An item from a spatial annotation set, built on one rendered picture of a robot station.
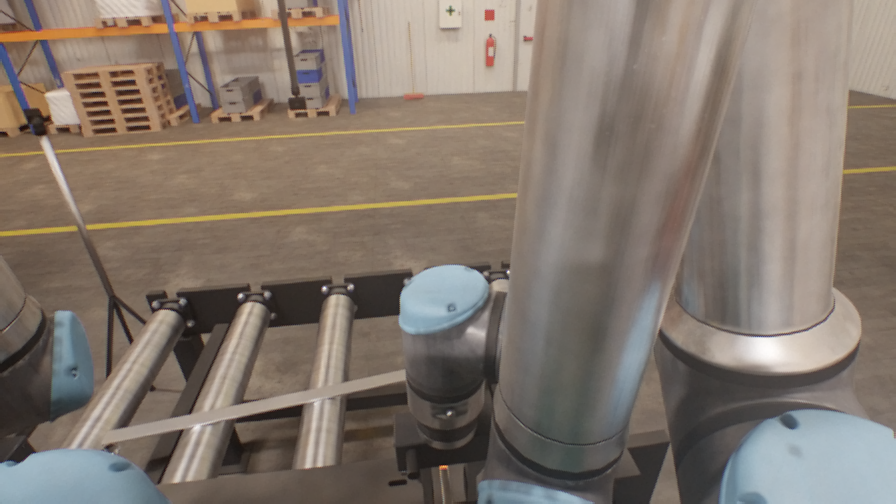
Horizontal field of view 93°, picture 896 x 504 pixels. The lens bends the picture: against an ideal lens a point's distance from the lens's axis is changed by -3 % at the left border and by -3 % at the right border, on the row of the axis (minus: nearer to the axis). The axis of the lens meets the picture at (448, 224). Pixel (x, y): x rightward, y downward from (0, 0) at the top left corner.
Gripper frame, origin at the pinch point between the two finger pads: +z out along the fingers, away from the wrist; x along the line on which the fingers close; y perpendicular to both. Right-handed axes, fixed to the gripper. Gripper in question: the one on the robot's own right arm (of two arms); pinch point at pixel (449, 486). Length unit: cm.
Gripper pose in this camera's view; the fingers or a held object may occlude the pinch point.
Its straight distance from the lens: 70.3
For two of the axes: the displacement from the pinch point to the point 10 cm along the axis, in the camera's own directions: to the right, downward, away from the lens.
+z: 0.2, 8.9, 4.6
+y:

────

- _What you are asked to do_:
Repeat each entry precisely as it appears. Leave the pictures out.

- _Result_:
An item from a spatial annotation set, built on one rendered picture of a robot station.
Horizontal field of view 93°, picture 896 x 504 pixels. The lens bends the picture: against an ideal lens a point's distance from the lens's axis is changed by -3 % at the left border and by -3 % at the right border, on the row of the axis (minus: nearer to the axis). The axis of the lens meets the picture at (448, 224). Pixel (x, y): x rightward, y downward from (0, 0) at the top left corner.
Gripper frame, origin at the pinch point between the two finger pads: +z out along the fingers, away from the wrist; x along the line on which the fingers close; y perpendicular to both. Right-handed axes, fixed to the gripper. Gripper in question: the one on the robot's own right arm (of two arms); pinch point at pixel (449, 486). Length unit: cm.
Gripper pose in this camera's view; the fingers or a held object may occlude the pinch point.
Its straight distance from the lens: 70.3
For two of the axes: the displacement from the pinch point to the point 10 cm along the axis, in the camera's own directions: to the right, downward, away from the lens.
+z: 0.2, 8.9, 4.6
+y:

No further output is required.